• _What is required_: From the line that contains "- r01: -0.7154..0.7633" to the last line of the data, every line is to be transcribed exactly; no other line is to be included.

== Segment start ==

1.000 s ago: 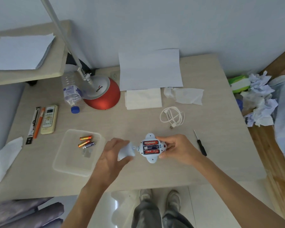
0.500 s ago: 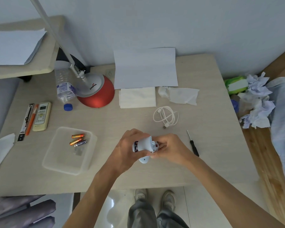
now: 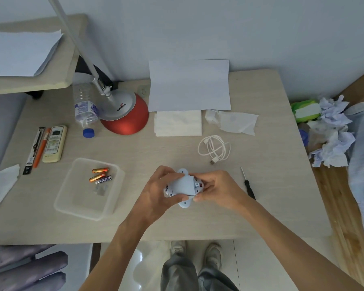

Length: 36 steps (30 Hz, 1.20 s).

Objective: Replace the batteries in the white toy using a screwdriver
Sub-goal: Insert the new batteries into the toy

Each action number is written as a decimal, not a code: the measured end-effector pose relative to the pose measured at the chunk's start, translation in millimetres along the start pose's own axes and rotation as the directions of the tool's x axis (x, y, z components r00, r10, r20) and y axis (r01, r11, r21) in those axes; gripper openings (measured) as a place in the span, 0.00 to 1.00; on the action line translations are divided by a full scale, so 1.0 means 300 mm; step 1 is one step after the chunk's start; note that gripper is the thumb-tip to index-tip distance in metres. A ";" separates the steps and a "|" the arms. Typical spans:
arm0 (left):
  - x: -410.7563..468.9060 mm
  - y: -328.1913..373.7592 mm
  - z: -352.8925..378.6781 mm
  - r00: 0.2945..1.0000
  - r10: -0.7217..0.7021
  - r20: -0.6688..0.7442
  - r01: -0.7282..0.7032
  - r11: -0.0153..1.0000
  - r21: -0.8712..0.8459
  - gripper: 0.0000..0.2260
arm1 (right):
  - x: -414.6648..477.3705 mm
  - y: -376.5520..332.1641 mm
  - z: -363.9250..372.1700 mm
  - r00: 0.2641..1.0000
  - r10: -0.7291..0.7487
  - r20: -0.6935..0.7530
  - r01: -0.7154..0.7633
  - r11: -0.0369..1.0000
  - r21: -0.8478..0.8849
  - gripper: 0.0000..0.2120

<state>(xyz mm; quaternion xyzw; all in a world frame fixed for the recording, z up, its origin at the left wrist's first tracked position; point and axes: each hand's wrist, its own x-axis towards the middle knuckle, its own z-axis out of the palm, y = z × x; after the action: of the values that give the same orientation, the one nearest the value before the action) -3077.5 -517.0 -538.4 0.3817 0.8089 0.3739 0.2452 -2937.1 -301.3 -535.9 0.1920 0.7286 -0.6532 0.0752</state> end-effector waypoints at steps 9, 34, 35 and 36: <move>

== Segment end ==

• _Task answer_:
  - r01: -0.7154..0.7633
  - r11: -0.0369..1.0000
  - r21: -0.8478..0.8849
  - gripper: 0.0000..0.2120

<state>(xyz mm; quaternion xyzw; all in a world frame fixed for the recording, z up, its origin at the left wrist's first tracked position; point and axes: each hand's wrist, its own x-axis towards the middle knuckle, its own z-axis out of the palm, y = z × x; after the action: of the values that give the same orientation, the one nearest the value before the action) -3077.5 -517.0 -538.4 0.3817 0.8089 0.3739 0.2452 -2937.1 -301.3 -535.9 0.1920 0.7286 -0.6532 0.0752</state> end-effector waypoints at steps 9, 34, 35 and 36: <move>

Nothing further is needed for this exercise.